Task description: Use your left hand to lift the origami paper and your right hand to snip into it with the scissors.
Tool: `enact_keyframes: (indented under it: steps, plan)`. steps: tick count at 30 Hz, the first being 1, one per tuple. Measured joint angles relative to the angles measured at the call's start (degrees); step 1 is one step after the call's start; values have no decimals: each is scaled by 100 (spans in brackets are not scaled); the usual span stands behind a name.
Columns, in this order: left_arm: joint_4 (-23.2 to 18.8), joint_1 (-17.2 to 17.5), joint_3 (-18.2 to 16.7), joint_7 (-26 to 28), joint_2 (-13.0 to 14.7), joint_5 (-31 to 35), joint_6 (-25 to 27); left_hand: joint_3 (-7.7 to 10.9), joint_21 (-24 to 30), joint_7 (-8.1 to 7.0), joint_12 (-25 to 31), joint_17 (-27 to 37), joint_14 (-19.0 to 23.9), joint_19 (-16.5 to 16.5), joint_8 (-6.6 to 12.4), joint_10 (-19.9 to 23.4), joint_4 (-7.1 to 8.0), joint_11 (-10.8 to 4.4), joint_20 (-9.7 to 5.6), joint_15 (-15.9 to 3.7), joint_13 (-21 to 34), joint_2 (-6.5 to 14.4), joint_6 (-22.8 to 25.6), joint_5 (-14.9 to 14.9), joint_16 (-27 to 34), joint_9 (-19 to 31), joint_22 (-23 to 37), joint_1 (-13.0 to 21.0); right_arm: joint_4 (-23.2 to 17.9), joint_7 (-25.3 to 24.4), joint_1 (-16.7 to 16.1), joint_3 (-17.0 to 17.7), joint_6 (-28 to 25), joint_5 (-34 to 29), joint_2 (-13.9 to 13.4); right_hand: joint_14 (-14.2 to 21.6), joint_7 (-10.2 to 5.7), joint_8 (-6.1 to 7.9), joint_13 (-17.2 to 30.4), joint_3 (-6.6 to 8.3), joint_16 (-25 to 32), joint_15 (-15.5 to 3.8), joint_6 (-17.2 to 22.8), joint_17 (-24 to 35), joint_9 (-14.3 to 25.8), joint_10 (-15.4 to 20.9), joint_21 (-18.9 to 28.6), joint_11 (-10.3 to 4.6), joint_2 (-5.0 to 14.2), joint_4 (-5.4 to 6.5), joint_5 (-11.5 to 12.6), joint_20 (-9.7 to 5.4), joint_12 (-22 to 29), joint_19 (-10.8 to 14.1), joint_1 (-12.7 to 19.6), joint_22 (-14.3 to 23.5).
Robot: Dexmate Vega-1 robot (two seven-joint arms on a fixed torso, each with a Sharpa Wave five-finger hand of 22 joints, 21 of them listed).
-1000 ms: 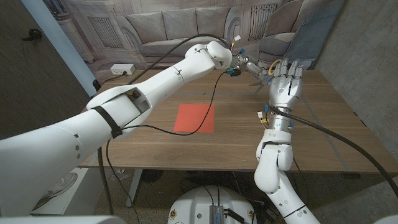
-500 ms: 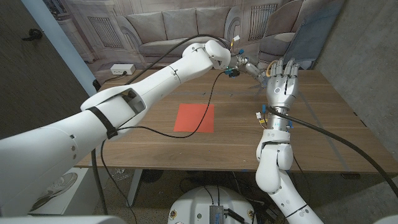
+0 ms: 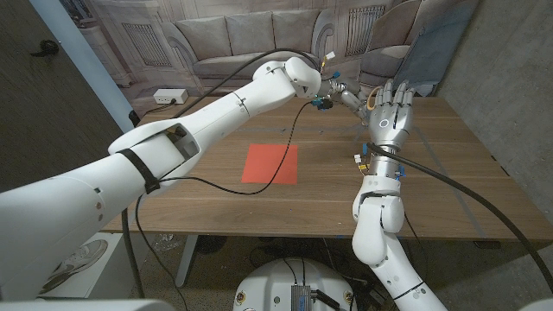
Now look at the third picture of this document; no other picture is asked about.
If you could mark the white power strip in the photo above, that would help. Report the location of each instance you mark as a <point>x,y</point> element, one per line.
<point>170,96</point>

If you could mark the silver box on robot base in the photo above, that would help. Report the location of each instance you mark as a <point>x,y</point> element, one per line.
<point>300,298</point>

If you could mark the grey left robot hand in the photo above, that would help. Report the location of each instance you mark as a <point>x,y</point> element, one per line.
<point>350,98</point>

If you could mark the white table leg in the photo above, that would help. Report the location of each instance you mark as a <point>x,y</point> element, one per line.
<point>186,263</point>

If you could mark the grey blue leaning board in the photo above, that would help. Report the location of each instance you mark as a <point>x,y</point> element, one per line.
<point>436,47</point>

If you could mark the grey white sneaker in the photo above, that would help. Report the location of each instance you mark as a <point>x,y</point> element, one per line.
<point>82,259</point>

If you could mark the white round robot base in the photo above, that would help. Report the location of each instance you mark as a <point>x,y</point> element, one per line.
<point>268,285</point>

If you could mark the red origami paper sheet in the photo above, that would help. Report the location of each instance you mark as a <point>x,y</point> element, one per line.
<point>263,164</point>

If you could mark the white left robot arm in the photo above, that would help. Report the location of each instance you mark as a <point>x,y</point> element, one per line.
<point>65,207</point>

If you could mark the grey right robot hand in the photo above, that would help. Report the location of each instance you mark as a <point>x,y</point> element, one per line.
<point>389,121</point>

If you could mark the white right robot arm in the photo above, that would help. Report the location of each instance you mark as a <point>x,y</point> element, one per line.
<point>376,224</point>

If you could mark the black power adapter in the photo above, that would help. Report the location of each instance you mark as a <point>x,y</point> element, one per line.
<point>376,296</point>

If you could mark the white floor board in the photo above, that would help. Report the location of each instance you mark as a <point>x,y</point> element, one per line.
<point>116,268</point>

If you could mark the printed sofa room backdrop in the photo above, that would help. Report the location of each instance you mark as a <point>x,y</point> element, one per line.
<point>242,26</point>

******************************

Work required => Could you output the entire listing verbatim while omitting its pictures?

Exercise output =>
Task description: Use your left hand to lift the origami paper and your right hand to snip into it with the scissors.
Tool: `enact_keyframes: (indented under it: steps, plan)`. steps: tick count at 30 Hz, the first being 1, one per tuple. Measured joint angles relative to the angles measured at the call's start (degrees); step 1 is one step after the call's start; values have no decimals: each is scaled by 100 (spans in brackets are not scaled); the usual span stands behind a name.
Columns, in this order: left_arm: joint_4 (-23.2 to 18.8), joint_1 (-17.2 to 17.5), joint_3 (-18.2 to 16.7), joint_7 (-26 to 28), joint_2 (-13.0 to 14.7), joint_5 (-31 to 35), joint_6 (-25 to 27); left_hand: joint_3 (-7.7 to 10.9), joint_21 (-24 to 30), joint_7 (-8.1 to 7.0), joint_12 (-25 to 31), joint_17 (-27 to 37), joint_14 (-19.0 to 23.9), joint_19 (-16.5 to 16.5), joint_8 (-6.6 to 12.4), joint_10 (-19.9 to 23.4), joint_4 (-7.1 to 8.0), joint_11 (-10.8 to 4.4), joint_20 (-9.7 to 5.6), joint_15 (-15.9 to 3.7), joint_13 (-21 to 34), joint_2 (-6.5 to 14.4), joint_6 (-22.8 to 25.6), joint_5 (-14.9 to 14.9), joint_16 (-27 to 34), joint_9 (-19 to 31), joint_22 (-23 to 37), joint_1 (-13.0 to 21.0); right_arm: joint_4 (-23.2 to 17.9), joint_7 (-25.3 to 24.4), joint_1 (-16.7 to 16.1), joint_3 (-17.0 to 17.7), joint_6 (-28 to 25), joint_5 (-34 to 29), joint_2 (-13.9 to 13.4); right_hand: joint_14 (-14.2 to 21.6), joint_7 (-10.2 to 5.7), joint_8 (-6.1 to 7.9), joint_13 (-17.2 to 30.4), joint_3 (-6.6 to 8.3), joint_16 (-25 to 32), joint_15 (-15.5 to 3.8), joint_6 (-17.2 to 22.8), joint_17 (-24 to 35), joint_9 (-14.3 to 25.8), joint_10 (-15.4 to 20.9), joint_21 (-18.9 to 28.6), joint_11 (-10.3 to 4.6), joint_2 (-5.0 to 14.2), joint_4 (-5.4 to 6.5), joint_5 (-11.5 to 12.6), joint_20 (-9.7 to 5.4), joint_12 (-22 to 29), joint_19 (-10.8 to 14.1), joint_1 (-12.7 to 19.6), joint_22 (-14.3 to 23.5).
Robot: Dexmate Vega-1 robot (two seven-joint arms on a fixed torso, each with a Sharpa Wave five-finger hand of 22 joints, 21 of them listed).
-1000 ms: 
-500 ms: 
+0 ms: 
Now look at the third picture of this document; no other picture is asked about.
If you could mark the white power strip in the photo above, that would help. Report the location of each instance you mark as a <point>x,y</point> element, one per line.
<point>170,96</point>

If you could mark the silver box on robot base in the photo above, that would help. Report the location of each instance you mark as a <point>x,y</point> element, one per line.
<point>300,298</point>

If you could mark the grey left robot hand in the photo above, that would help. Report the location of each instance you mark as a <point>x,y</point> element, one per line.
<point>350,98</point>

If you could mark the white table leg in the photo above, that would help. Report the location of each instance you mark as a <point>x,y</point> element, one per line.
<point>186,263</point>

If you could mark the grey blue leaning board in the photo above, that would help. Report the location of each instance you mark as a <point>x,y</point> element, one per line.
<point>436,47</point>

If you could mark the grey white sneaker in the photo above, that would help. Report the location of each instance you mark as a <point>x,y</point> element, one per line.
<point>82,259</point>

If you could mark the white round robot base in the photo above, that would help. Report the location of each instance you mark as a <point>x,y</point> element, one per line.
<point>268,285</point>

If you could mark the red origami paper sheet in the photo above, that would help. Report the location of each instance you mark as a <point>x,y</point> element, one per line.
<point>263,164</point>

If you could mark the white left robot arm in the photo above, that would help. Report the location of each instance you mark as a <point>x,y</point> element, one per line.
<point>65,207</point>

If you could mark the grey right robot hand in the photo above, that would help. Report the location of each instance you mark as a <point>x,y</point> element, one per line.
<point>389,121</point>

If you could mark the white right robot arm in the photo above, that would help. Report the location of each instance you mark as a <point>x,y</point> element, one per line.
<point>376,224</point>

If you could mark the black power adapter in the photo above, that would help. Report the location of each instance you mark as a <point>x,y</point> element, one per line.
<point>376,296</point>

If you could mark the white floor board in the photo above, that would help. Report the location of each instance you mark as a <point>x,y</point> element, one per line.
<point>116,268</point>

If you could mark the printed sofa room backdrop in the photo above, that would help. Report the location of each instance you mark as a <point>x,y</point> element, one per line.
<point>242,26</point>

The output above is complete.